_TASK DIRECTIONS:_ Report, from the records below, every line where the word "garment" appears.

Collection entries:
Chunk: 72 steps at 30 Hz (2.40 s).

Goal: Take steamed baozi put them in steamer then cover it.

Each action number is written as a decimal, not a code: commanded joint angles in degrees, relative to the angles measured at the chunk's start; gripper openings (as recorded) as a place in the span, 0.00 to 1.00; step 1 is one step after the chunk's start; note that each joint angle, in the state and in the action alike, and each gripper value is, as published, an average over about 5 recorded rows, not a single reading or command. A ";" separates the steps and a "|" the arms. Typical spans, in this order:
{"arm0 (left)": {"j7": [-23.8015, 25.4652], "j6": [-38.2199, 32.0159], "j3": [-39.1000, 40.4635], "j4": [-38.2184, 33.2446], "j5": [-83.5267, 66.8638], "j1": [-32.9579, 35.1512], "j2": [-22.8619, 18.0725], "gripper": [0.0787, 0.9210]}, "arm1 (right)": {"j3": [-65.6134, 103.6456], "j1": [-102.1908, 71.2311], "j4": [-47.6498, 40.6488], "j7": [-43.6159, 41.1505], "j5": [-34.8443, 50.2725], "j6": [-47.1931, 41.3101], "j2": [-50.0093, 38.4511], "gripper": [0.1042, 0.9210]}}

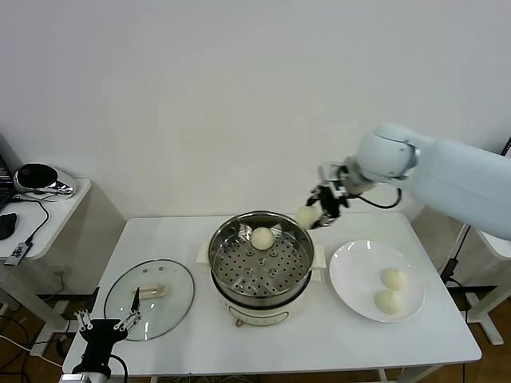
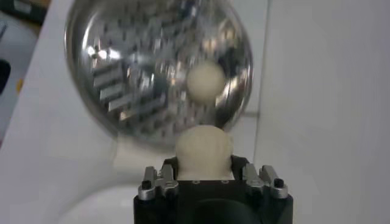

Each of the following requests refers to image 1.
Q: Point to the white steamed baozi bun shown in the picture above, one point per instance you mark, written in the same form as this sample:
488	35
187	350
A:
395	278
307	218
387	302
262	238

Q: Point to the grey laptop with pink screen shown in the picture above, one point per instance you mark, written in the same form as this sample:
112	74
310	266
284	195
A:
509	146

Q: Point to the white electric cooker base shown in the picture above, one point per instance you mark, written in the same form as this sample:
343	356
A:
259	315

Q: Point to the steel perforated steamer basket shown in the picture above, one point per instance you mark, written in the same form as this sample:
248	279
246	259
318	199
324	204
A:
259	275

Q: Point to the white side table with label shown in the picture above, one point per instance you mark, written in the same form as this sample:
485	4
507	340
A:
493	247

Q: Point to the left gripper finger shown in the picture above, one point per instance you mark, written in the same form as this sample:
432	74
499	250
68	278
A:
84	319
135	307

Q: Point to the white round plate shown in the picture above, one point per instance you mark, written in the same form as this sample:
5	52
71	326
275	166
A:
351	263

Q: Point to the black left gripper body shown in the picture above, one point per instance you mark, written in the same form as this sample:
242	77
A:
101	337

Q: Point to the black computer mouse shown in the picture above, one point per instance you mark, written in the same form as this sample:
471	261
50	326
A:
7	225

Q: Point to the grey usb hub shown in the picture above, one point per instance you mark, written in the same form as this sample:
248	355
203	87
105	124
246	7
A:
18	253

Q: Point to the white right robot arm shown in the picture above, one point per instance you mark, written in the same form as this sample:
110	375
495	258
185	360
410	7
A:
459	179

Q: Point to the white side table with mouse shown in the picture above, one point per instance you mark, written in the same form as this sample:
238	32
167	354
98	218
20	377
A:
64	215

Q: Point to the black laptop with dark screen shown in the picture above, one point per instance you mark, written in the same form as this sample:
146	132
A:
3	179

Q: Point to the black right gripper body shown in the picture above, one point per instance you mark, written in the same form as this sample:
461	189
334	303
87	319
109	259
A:
332	201

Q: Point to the chrome rounded device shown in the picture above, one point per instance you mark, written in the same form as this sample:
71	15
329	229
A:
40	177

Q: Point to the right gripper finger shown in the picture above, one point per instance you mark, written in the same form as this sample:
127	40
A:
328	220
314	198

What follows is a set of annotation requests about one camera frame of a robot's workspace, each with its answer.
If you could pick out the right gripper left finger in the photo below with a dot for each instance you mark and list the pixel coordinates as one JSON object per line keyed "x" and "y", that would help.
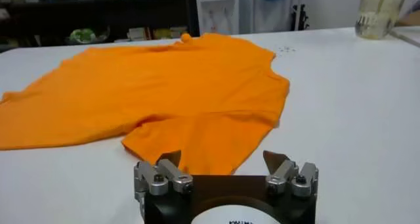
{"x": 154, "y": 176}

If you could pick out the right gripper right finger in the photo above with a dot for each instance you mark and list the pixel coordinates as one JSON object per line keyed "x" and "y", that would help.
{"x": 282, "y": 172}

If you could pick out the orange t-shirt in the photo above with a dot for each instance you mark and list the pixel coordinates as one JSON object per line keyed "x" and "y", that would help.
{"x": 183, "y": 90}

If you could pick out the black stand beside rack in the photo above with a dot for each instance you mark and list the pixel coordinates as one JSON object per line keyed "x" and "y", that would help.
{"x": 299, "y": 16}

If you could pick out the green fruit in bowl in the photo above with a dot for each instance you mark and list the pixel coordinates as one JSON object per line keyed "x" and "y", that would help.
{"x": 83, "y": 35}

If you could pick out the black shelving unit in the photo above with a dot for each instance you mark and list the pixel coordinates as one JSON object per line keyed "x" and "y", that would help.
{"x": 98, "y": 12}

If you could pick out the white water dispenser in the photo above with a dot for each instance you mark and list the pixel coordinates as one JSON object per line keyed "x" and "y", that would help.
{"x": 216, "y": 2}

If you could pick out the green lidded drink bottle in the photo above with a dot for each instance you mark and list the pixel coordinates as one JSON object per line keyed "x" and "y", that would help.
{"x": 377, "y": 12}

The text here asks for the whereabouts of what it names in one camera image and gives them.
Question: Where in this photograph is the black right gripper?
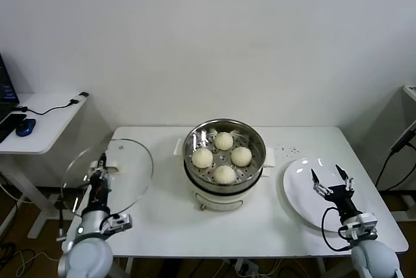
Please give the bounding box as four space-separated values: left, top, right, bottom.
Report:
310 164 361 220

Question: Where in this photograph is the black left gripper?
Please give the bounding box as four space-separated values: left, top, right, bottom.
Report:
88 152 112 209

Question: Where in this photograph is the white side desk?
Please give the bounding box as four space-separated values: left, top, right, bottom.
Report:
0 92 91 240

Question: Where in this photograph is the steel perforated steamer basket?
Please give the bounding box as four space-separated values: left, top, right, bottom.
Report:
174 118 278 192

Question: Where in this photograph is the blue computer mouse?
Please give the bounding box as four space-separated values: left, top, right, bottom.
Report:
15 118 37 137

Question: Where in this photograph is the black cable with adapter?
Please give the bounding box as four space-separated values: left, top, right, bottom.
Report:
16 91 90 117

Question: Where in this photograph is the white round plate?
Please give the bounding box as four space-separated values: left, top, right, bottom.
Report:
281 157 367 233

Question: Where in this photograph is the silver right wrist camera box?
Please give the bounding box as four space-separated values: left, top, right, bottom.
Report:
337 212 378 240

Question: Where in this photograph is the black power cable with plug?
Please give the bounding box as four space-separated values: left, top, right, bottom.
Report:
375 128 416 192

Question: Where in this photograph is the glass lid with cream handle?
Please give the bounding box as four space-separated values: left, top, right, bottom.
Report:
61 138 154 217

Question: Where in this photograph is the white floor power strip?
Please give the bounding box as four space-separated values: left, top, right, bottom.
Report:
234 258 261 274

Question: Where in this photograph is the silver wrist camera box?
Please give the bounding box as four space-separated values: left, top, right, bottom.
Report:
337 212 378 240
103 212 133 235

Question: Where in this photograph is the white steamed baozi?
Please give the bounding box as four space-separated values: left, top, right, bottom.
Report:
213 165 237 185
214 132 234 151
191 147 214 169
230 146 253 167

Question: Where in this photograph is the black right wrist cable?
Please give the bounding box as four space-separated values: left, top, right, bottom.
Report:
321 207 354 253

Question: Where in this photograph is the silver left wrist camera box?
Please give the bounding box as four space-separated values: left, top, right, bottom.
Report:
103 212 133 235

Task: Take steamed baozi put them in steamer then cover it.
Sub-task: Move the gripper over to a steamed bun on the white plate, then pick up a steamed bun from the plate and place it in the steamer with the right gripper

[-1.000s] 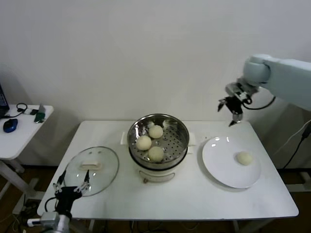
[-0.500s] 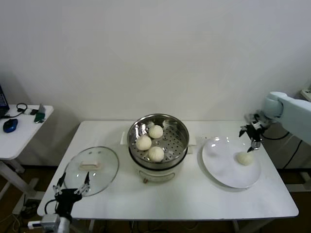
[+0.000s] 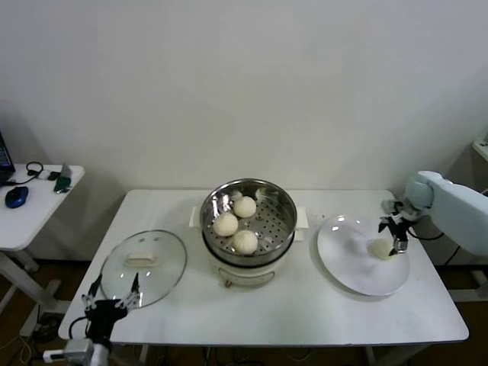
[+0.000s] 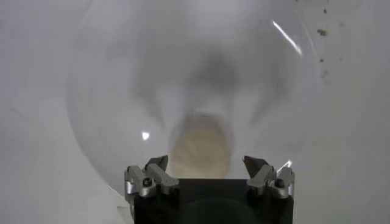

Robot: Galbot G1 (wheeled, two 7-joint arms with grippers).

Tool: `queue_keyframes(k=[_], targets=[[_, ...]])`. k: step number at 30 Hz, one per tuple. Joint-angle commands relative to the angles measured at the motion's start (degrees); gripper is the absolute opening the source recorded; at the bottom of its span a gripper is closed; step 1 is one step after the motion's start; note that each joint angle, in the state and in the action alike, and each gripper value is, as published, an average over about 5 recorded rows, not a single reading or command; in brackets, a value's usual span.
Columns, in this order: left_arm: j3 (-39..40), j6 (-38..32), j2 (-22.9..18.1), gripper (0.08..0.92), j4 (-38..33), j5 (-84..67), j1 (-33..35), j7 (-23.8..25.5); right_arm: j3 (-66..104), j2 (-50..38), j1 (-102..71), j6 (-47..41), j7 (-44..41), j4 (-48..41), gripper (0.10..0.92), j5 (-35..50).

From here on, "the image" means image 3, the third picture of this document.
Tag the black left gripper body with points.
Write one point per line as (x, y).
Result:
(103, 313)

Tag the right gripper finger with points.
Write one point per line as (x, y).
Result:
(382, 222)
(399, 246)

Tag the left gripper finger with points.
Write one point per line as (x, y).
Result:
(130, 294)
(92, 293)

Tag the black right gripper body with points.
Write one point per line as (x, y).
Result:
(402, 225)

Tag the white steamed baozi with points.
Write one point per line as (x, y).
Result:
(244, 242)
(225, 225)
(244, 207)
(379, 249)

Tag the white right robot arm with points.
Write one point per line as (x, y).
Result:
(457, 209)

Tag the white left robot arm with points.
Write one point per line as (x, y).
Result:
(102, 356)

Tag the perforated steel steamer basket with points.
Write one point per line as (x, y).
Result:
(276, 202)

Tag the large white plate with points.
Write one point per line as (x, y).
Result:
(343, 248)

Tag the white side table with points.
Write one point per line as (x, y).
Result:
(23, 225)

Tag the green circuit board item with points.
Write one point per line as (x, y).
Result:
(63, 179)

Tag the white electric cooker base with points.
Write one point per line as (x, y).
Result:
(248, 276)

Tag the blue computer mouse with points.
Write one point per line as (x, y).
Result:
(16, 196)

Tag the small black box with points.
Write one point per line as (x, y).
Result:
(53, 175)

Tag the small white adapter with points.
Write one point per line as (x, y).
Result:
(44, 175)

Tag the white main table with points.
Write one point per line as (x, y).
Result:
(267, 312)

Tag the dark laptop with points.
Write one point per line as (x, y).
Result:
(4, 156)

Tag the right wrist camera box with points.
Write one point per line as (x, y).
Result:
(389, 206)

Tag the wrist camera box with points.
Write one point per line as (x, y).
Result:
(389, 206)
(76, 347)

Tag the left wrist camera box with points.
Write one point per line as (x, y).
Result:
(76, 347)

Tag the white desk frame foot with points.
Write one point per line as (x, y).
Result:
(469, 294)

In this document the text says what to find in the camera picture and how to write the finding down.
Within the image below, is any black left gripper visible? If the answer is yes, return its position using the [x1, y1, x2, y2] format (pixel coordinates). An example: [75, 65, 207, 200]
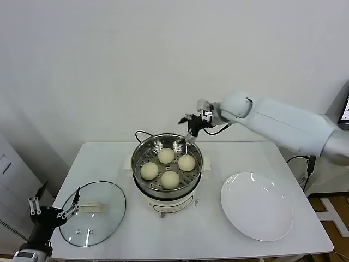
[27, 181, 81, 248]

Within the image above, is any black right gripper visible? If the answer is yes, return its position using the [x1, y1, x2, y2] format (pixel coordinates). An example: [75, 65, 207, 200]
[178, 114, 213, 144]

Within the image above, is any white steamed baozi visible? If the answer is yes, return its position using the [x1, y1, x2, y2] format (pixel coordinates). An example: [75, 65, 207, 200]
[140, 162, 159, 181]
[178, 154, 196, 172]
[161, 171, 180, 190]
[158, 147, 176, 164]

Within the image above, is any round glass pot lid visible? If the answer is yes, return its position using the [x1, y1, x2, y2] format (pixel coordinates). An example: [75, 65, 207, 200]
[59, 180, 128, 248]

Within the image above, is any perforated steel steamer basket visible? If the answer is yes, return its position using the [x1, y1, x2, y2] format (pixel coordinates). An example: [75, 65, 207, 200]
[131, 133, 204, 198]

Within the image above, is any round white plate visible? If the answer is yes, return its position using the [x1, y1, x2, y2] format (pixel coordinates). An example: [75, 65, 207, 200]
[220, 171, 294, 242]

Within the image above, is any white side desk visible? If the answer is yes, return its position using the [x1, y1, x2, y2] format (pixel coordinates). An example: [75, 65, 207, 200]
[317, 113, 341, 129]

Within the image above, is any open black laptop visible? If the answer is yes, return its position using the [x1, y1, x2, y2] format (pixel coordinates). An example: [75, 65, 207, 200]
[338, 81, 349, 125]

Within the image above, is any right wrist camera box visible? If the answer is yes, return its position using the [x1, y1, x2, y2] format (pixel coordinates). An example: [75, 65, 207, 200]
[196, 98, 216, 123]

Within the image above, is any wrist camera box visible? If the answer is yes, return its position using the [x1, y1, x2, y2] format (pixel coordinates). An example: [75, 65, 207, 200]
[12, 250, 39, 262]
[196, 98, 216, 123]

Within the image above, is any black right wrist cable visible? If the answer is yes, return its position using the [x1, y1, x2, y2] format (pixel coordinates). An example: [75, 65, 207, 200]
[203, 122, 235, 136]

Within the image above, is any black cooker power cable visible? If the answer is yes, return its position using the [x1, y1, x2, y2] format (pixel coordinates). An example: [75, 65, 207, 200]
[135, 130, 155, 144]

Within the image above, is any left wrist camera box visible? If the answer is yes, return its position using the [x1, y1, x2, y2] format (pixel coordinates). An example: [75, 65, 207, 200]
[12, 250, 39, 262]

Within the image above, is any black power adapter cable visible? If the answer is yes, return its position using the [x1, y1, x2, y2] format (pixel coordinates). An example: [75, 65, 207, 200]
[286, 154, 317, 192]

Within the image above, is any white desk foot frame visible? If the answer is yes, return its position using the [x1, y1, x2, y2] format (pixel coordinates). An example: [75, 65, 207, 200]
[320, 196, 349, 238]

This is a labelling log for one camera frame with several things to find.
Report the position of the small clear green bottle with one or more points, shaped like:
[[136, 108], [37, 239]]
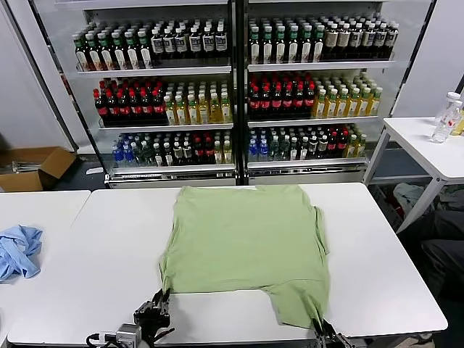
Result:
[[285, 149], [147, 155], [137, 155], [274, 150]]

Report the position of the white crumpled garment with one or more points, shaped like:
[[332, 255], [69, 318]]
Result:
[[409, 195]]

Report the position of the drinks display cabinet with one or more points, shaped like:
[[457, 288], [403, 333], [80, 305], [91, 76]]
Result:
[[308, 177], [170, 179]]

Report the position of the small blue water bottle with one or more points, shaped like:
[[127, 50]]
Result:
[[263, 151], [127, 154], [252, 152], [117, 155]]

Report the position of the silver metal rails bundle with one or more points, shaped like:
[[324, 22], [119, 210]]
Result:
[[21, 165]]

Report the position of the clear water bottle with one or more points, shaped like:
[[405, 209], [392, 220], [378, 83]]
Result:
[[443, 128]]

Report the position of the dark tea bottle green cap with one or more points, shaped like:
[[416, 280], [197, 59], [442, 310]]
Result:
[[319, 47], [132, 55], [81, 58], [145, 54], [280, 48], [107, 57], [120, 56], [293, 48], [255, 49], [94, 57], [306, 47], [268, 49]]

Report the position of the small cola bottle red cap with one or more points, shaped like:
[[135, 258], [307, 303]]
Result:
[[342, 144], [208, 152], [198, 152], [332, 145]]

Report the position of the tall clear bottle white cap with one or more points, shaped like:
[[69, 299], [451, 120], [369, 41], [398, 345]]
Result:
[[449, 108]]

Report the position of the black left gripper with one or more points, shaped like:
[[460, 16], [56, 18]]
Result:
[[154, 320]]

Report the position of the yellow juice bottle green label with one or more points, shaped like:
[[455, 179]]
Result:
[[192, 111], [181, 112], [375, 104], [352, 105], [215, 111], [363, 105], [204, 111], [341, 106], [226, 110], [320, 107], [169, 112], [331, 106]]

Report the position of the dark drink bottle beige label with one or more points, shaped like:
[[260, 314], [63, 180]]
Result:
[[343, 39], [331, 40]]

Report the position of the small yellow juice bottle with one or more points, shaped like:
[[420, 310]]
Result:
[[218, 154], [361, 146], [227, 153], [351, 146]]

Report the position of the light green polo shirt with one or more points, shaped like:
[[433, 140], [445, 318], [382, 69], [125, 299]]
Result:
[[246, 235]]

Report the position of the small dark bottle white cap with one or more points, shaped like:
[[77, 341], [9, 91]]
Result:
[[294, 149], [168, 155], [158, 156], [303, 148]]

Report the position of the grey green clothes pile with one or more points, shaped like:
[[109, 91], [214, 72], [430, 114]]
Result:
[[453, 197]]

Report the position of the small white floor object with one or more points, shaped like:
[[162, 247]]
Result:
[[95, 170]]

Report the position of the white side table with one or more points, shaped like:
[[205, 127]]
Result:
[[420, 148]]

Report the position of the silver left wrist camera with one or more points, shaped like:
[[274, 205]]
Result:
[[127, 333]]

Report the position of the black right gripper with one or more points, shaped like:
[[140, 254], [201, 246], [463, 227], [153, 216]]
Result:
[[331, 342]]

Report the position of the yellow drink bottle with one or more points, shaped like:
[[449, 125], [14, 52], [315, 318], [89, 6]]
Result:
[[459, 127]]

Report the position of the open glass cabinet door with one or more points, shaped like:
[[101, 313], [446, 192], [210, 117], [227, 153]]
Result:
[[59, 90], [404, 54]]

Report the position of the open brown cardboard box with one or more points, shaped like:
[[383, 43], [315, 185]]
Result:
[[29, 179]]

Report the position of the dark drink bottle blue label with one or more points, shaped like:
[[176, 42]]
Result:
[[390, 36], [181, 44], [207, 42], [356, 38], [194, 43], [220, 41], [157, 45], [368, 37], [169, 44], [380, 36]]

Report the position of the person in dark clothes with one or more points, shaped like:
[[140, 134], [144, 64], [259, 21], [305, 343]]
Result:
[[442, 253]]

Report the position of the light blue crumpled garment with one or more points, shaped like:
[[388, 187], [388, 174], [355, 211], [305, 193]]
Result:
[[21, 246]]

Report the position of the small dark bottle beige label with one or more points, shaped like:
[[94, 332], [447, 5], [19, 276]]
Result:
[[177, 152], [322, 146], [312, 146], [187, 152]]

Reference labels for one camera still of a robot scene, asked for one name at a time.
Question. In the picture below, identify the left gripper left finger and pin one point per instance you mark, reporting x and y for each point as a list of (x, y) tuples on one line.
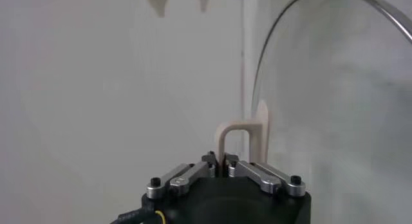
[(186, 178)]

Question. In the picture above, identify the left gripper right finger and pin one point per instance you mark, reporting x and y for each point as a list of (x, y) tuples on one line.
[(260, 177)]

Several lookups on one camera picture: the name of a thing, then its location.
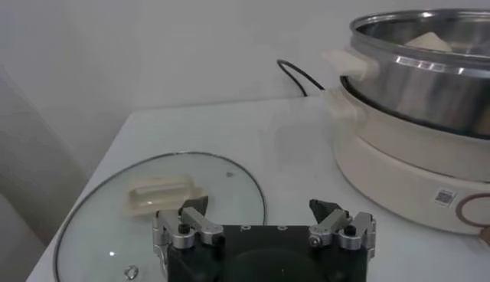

_RESPONSE TO THE TASK:_
Report the position of the white crumpled garment with one or more points, shaped like:
Report the position of the light blue crumpled garment with one or more points, shaped like:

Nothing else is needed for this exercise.